Work task
When you copy the entries, keep every word exactly as it stands.

(Records excerpted from a collection)
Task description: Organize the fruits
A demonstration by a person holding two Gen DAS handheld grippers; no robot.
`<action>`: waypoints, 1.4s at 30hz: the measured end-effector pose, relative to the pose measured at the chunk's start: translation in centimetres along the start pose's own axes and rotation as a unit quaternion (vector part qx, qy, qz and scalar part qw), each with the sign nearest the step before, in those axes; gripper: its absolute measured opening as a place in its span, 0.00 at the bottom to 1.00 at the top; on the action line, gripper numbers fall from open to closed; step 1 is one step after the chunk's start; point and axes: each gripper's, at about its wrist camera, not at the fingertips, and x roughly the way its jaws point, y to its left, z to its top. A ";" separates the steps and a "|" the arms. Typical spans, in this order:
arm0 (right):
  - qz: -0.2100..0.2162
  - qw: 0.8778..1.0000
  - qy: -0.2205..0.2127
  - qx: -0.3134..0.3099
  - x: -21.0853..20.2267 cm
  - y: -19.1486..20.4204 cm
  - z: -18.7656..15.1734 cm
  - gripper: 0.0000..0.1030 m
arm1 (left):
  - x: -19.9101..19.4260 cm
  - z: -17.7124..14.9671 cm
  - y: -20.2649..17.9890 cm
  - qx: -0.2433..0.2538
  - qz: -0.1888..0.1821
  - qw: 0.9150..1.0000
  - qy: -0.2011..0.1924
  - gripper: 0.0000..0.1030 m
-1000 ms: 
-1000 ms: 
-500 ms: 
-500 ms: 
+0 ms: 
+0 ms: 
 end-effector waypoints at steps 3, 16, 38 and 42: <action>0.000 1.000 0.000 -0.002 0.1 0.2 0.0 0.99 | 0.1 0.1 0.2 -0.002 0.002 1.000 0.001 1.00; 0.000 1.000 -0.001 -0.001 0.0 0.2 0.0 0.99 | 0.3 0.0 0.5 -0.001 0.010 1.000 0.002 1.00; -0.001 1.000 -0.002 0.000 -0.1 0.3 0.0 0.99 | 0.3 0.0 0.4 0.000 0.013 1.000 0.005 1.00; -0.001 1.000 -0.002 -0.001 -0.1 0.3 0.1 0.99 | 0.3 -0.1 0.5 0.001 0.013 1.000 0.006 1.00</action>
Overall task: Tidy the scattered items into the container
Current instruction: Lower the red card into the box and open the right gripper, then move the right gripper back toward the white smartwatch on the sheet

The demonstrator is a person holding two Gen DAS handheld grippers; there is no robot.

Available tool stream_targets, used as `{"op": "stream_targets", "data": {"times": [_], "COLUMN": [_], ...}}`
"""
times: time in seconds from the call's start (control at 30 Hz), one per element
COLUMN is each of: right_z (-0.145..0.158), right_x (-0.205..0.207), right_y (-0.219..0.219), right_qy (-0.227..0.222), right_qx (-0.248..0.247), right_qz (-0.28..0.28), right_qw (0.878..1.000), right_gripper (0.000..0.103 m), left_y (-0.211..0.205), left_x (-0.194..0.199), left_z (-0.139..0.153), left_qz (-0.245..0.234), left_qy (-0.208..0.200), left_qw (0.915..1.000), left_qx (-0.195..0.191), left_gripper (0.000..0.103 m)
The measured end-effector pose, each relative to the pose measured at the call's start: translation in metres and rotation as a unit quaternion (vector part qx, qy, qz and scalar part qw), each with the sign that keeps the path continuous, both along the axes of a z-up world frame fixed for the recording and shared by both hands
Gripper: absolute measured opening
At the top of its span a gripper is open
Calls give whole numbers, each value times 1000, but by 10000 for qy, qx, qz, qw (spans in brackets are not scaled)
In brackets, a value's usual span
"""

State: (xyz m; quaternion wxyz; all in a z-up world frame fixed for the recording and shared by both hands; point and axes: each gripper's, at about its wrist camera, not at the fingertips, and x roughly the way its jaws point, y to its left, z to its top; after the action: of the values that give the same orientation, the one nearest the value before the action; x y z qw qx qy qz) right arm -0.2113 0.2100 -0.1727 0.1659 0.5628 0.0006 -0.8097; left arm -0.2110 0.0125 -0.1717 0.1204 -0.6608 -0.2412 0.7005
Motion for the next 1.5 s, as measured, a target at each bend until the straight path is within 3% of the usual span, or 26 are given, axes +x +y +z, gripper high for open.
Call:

Result of the exercise
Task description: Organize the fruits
A demonstration by a person holding two Gen DAS handheld grippers; no robot.
`<action>`: waypoints, 1.4s at 30hz: the measured end-effector pose, relative to the pose measured at the chunk's start: translation in centimetres along the start pose's own axes and rotation as a unit quaternion (vector part qx, qy, qz and scalar part qw), each with the sign nearest the step before, in those axes; gripper: its absolute measured opening as a place in its span, 0.00 at the bottom to 1.00 at the top; on the action line, gripper numbers fall from open to closed; step 1 is one step after the chunk's start; point and axes: each gripper's, at about its wrist camera, not at the fingertips, and x roughly the way its jaws point, y to its left, z to its top. A ";" separates the steps and a "|" the arms. Typical spans, in this order:
arm0 (right):
  - qz: -0.2100..0.2162
  - qw: 0.8778..1.0000
  - qy: -0.2205..0.2127
  - qx: -0.3134..0.3099
  - x: -21.0853..20.2267 cm
  - y: -19.1486..20.4204 cm
  - z: -18.7656..15.1734 cm
  - gripper: 0.0000..0.1030 m
arm1 (left):
  - x: -19.9101..19.4260 cm
  - z: -17.7124..14.9671 cm
  - y: -20.2649..17.9890 cm
  - qx: -0.2433..0.2538
  - qz: -0.1888..0.1821
  - qw: 0.9150..1.0000
  - qy: -0.2011..0.1924
  - gripper: 0.0000..0.1030 m
-1000 ms: 
-1000 ms: 
-500 ms: 
-500 ms: 
+0 ms: 
+0 ms: 
 end-effector waypoints at steps 3, 16, 38 and 42: <action>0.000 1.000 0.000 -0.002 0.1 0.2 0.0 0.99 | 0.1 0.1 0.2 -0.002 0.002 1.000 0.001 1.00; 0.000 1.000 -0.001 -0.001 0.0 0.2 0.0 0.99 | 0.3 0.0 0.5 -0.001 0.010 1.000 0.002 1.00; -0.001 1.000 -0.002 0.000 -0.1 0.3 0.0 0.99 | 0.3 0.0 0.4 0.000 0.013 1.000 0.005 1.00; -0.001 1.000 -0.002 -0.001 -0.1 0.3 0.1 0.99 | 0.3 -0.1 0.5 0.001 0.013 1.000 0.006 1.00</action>
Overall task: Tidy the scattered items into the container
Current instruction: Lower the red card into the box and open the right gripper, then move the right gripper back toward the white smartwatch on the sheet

The demonstrator is a person holding two Gen DAS handheld grippers; there is no robot.

Available tool stream_targets, used as `{"op": "stream_targets", "data": {"times": [_], "COLUMN": [_], ...}}`
"""
times: time in seconds from the call's start (control at 30 Hz), one per element
COLUMN is each of: right_z (-0.145..0.158), right_x (-0.205..0.207), right_y (-0.219..0.219), right_qy (-0.227..0.222), right_qx (-0.248..0.247), right_qz (-0.28..0.28), right_qw (0.878..1.000), right_gripper (0.000..0.103 m), left_y (-0.211..0.205), left_x (-0.194..0.199), left_z (-0.139..0.153), left_qz (-0.245..0.234), left_qy (-0.208..0.200), left_qw (0.915..1.000), left_qx (-0.195..0.191), left_gripper (0.000..0.103 m)
The measured end-effector pose, each relative to the pose measured at the call's start: translation in metres and rotation as a unit quaternion (vector part qx, qy, qz and scalar part qw), each with the sign that keeps the path continuous, both along the axes of a z-up world frame fixed for the recording and shared by both hands
Gripper: absolute measured opening
At the top of its span a gripper is open
Calls give whole numbers, each value times 1000, but by 10000 for qy, qx, qz, qw (spans in brackets are not scaled)
In brackets, a value's usual span
"""

State: (xyz m; quaternion wxyz; all in a z-up world frame fixed for the recording and shared by both hands; point and axes: each gripper's, at about its wrist camera, not at the fingertips, and x roughly the way its jaws point, y to its left, z to its top; after the action: of the values that give the same orientation, the one nearest the value before the action; x y z qw qx qy qz) right arm -0.2113 0.2100 -0.1727 0.1659 0.5628 0.0006 -0.8097; left arm -0.2110 0.0125 -0.1717 0.1204 -0.6608 -0.2412 0.7005
Motion for the next 1.5 s, as measured, a target at each bend until the straight path is within 3% of the usual span, or 26 are given, axes +x +y +z, gripper high for open.
Call:

The response above is complete.